Copy, from the listing, every line in which the string "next" is present.

━━━━━━━━━━━━━━━━━━━━━━━━━━━━━━

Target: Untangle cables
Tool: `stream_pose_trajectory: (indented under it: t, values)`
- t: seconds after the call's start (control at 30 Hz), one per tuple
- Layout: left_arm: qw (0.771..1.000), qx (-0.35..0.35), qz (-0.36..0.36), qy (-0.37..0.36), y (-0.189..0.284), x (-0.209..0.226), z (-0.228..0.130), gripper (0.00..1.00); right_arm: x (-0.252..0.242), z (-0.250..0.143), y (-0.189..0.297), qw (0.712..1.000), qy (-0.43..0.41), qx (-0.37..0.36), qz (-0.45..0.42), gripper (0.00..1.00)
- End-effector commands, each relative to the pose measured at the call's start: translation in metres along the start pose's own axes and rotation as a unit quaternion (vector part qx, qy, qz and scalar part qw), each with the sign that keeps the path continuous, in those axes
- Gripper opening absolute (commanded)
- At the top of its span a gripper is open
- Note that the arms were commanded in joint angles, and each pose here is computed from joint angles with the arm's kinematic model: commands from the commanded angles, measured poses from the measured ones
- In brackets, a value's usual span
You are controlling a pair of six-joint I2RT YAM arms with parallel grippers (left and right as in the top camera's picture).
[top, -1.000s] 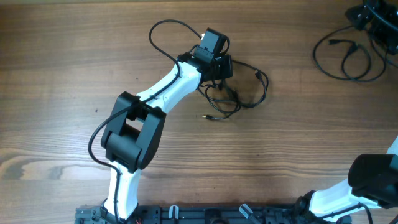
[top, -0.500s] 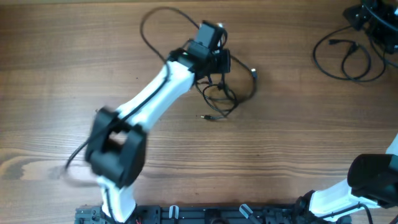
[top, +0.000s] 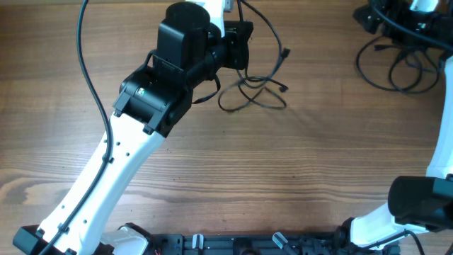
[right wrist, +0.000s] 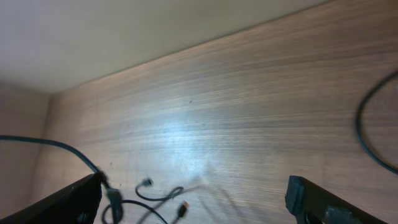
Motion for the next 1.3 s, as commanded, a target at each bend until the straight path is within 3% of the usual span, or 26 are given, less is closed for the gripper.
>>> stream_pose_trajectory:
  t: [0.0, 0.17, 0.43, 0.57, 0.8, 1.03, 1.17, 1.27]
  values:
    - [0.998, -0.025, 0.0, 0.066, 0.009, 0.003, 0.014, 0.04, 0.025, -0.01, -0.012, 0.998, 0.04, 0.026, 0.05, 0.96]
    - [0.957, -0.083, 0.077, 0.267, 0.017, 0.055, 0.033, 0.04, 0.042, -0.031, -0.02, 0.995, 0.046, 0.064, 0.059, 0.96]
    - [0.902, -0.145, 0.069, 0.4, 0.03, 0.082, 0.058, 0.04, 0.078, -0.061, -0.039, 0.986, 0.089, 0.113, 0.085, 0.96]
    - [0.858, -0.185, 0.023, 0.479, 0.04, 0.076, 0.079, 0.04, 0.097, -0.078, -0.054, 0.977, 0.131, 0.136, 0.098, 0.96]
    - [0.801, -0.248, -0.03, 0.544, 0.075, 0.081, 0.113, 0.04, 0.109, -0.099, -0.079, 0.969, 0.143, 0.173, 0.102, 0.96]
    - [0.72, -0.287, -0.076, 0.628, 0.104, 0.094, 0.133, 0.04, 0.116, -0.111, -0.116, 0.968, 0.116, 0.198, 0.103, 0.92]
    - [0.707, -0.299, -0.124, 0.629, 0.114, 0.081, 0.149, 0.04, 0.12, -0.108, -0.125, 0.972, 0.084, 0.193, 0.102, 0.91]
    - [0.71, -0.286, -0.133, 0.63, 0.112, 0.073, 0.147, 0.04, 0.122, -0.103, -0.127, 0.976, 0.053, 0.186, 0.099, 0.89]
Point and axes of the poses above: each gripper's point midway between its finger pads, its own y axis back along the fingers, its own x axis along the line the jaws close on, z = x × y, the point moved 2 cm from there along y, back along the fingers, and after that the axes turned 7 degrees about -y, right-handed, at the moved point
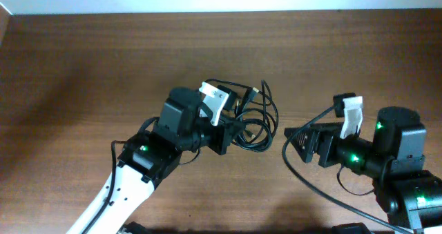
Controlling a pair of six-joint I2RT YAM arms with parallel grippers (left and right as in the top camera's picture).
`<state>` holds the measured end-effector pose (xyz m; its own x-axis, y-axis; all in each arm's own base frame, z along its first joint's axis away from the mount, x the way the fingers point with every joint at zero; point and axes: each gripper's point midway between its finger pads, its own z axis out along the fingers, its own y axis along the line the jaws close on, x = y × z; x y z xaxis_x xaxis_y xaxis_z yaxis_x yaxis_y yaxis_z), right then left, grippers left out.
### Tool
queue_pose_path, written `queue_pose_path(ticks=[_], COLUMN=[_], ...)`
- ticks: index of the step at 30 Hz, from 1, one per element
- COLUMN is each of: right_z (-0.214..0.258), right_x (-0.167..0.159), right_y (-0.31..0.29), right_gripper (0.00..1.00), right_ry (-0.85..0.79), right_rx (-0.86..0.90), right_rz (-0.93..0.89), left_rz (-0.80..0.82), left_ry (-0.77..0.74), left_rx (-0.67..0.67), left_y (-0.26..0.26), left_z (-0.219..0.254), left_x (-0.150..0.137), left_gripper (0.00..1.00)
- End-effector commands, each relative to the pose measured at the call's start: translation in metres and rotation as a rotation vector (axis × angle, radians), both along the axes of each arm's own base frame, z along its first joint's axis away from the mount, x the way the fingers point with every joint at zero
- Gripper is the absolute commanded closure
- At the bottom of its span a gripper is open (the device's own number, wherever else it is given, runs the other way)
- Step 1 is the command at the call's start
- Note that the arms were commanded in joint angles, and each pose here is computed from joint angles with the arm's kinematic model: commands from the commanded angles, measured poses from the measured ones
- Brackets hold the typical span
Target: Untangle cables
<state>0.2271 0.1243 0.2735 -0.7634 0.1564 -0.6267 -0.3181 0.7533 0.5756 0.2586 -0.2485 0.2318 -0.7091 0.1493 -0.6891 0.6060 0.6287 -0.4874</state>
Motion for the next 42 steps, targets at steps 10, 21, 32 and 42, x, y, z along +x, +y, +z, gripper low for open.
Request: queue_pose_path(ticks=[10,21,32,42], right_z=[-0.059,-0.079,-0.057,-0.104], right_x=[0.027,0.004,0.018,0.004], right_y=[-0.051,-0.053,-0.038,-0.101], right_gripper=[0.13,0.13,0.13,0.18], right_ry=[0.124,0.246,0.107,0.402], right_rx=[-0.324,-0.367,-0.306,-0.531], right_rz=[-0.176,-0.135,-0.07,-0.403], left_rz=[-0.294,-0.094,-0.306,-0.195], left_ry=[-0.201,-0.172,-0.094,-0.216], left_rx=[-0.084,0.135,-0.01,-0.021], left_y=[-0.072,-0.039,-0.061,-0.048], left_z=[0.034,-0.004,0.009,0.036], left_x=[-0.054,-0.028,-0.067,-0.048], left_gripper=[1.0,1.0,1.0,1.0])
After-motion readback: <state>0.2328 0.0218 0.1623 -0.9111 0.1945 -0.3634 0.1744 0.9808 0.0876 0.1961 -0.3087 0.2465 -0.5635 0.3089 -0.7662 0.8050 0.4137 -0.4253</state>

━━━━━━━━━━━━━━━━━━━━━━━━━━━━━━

(Result)
Motion for the next 1.3 s, as commanded, a target at each bend until the straight path is within 3% of the usual span, or 26 are given, less is closed for the gripper.
Motion for the next 42 steps, targets at steps 10, 21, 32 and 42, x, y, z along +x, +y, +z, gripper low for open.

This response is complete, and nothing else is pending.